Li Xuanjin, General Manager of HSBC Jinxin Fund Value investing never goes out of style

Mondo Fashionable Updated on 2024-02-03

Li Xuanjin, general manager of HSBC Jinxin**.

In the past, it may have been a bit difficult for many people who are making investments. It is often argued that the current market volatility is somewhat more than expected. Here, I would like to share with you some of my personal experiences and experiences.

I have been in the asset management industry for more than 25 years, and during these 25 years, I have experienced various levels of market volatility, large and small, as well as many difficult market environments. In 1997, shortly after entering the industry, he encountered the Asian financial crisis; In 2000, there was a crash in technology stocks; the outbreak of the global financial crisis in 2008; The subsequent years of 2015, 2018 and the last few years have experienced various fluctuations and adjustments in the market.

After experiencing the "difficult moments" of the market again and again, my biggest realization is that "value investing never goes out of style". This is also the wise quote that Charlie Munger left us. Based on my observation of the market over the past 25 years, value investing has proven to be a long-term effective investment method, but this effectiveness requires a relatively long time dimension to verify. In the short term, we often see the deviation of the market from the value, and we often need patience and time to wait for the return of the market value.

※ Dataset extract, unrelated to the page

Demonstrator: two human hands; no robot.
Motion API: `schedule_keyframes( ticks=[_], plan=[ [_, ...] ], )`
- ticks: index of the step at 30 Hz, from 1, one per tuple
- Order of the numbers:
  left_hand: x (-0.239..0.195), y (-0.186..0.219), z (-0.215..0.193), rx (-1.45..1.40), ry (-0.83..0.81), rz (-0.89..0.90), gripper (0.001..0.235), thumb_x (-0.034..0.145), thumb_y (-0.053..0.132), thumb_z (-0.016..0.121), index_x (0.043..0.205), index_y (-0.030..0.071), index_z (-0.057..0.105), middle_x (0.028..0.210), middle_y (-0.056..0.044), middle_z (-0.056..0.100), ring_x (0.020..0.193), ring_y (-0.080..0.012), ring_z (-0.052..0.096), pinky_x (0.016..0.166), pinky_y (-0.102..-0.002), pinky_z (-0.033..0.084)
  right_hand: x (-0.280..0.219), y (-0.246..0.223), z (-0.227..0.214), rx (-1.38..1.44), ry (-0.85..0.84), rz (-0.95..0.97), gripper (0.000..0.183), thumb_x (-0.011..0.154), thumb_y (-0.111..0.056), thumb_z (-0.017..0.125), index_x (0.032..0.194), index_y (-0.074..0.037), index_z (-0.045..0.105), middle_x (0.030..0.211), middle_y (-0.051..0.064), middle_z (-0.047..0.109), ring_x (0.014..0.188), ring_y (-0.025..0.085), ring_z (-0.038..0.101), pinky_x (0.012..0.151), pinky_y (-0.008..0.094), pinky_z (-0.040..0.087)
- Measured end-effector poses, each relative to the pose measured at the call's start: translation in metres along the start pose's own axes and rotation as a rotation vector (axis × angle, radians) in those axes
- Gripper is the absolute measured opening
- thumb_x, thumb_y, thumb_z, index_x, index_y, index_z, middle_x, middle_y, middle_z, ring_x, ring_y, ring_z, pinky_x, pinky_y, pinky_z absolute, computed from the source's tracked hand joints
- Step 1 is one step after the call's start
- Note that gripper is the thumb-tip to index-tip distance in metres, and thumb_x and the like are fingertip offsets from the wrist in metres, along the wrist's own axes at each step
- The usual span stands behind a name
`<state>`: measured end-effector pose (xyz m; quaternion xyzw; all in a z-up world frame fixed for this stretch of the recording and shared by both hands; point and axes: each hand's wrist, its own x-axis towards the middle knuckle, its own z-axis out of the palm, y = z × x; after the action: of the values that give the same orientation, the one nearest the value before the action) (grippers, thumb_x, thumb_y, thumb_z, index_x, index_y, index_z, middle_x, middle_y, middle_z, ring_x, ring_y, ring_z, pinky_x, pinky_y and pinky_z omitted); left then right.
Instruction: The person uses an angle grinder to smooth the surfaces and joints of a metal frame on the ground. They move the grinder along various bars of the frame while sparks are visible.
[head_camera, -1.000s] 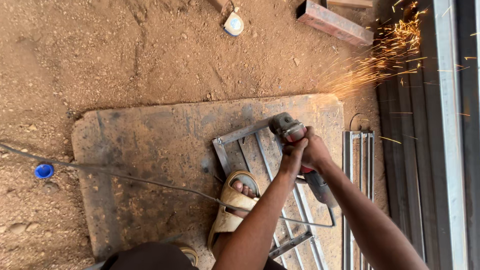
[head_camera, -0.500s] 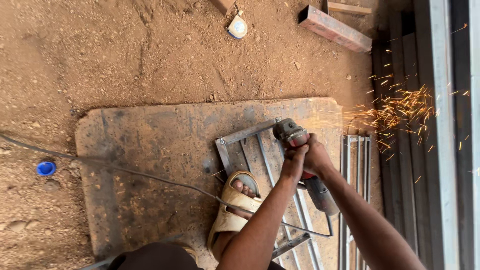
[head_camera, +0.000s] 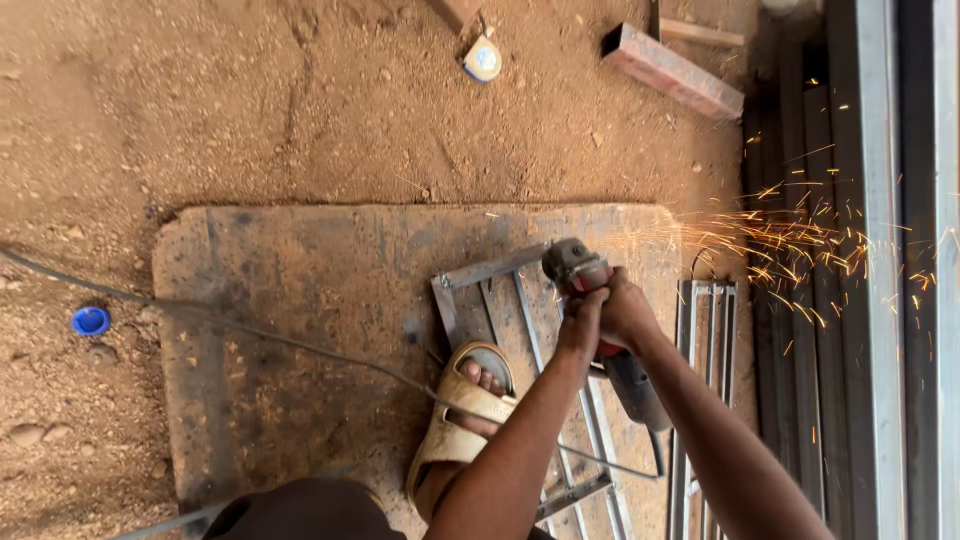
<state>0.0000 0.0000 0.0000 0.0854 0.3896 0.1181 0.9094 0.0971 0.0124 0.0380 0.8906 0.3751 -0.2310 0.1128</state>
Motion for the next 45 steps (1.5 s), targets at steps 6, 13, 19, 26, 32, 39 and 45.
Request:
schedule_keyframes(
  ticks=[6,13,19,26,32,39,45],
  plan=[
    [0.018,-0.02,0.003,0.03,0.053,0.064,0.084,0.077,0.057,0.061,0.149,0.018,0.044,0.139,-0.011,0.06,0.122,-0.0252,0.061,0.101,-0.043,0.051,-0.003,0.016,0.009,-0.005,0.052,-0.076,0.085,0.073,-0.048,0.085,0.128,0.004,0.044,0.112,0.03,0.071,0.105,0.042,0.071,0.093,0.046,0.057],
    [0.023,-0.001,-0.004,-0.008,-0.006,0.094,0.082,0.074,0.055,0.059,0.147,0.021,0.047,0.138,-0.009,0.059,0.116,-0.0246,0.06,0.092,-0.049,0.051,0.007,0.0,0.005,-0.004,0.045,-0.02,0.089,0.073,-0.05,0.083,0.128,0.006,0.042,0.112,0.03,0.07,0.103,0.042,0.072,0.089,0.047,0.06],
    [0.015,0.002,0.003,0.04,0.011,0.092,0.082,0.076,0.059,0.06,0.147,0.022,0.047,0.138,-0.01,0.061,0.119,-0.0254,0.062,0.097,-0.048,0.051,0.011,0.007,0.001,-0.043,0.068,-0.049,0.093,0.069,-0.052,0.087,0.124,0.008,0.043,0.111,0.031,0.07,0.104,0.042,0.071,0.09,0.045,0.058],
    [0.03,-0.021,0.015,0.115,-0.035,-0.059,0.089,0.083,0.057,0.057,0.159,0.021,0.028,0.147,-0.013,0.049,0.128,-0.028,0.053,0.104,-0.049,0.046,0.004,0.034,0.002,-0.013,0.094,0.011,0.084,0.074,-0.048,0.082,0.124,0.008,0.045,0.113,0.03,0.071,0.104,0.04,0.073,0.088,0.044,0.06],
    [0.048,-0.032,0.009,0.108,-0.01,0.113,0.085,0.078,0.055,0.061,0.15,0.015,0.043,0.144,-0.012,0.056,0.129,-0.0228,0.056,0.109,-0.039,0.044,0.007,0.028,0.006,-0.004,0.093,-0.067,0.082,0.079,-0.041,0.08,0.131,0.006,0.038,0.117,0.03,0.069,0.105,0.039,0.072,0.088,0.044,0.062],
    [0.036,-0.019,0.003,-0.063,-0.024,0.178,0.081,0.078,0.056,0.062,0.147,0.015,0.051,0.138,-0.01,0.061,0.123,-0.0242,0.061,0.103,-0.038,0.048,-0.002,0.003,0.0,-0.072,0.062,-0.057,0.086,0.075,-0.048,0.082,0.13,0.003,0.04,0.113,0.029,0.071,0.105,0.042,0.071,0.09,0.046,0.058],
    [0.02,-0.016,0.0,-0.021,-0.029,0.01,0.082,0.08,0.06,0.057,0.153,0.027,0.038,0.143,-0.005,0.054,0.122,-0.0257,0.06,0.097,-0.052,0.052,-0.006,0.002,-0.001,-0.118,0.046,-0.047,0.089,0.076,-0.05,0.081,0.132,0.005,0.038,0.112,0.03,0.071,0.105,0.043,0.071,0.091,0.046,0.057]
  ],
)
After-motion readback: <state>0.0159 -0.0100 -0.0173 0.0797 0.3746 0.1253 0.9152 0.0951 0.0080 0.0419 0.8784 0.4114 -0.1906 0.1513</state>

In addition to patience and time, there are two aspects to focus on to do a good job of value investing.

First of all, you must do a good job of risk management. As Munger said, "Before considering any investment, first assess the risk". Value investing often requires a relatively long period of verification, which requires us to be very careful not to make big mistakes. I think that's very important.

Second, be sure to manage your emotions well. As Munger said, "Don't get excited when you succeed, don't be depressed when you fail", we need to keep a clear understanding of the market at all times, so that we can overcome market volatility and wait for the return of value.

To do a good job in value investment, in addition to paying attention to the above two points, the most important thing is to "combine knowledge and action". Only by strictly abiding by investment discipline and doing a good job in risk management and emotional management diligently can we better help investors grasp the long-term opportunities of value investing.

Let's witness the return and discovery of market value together!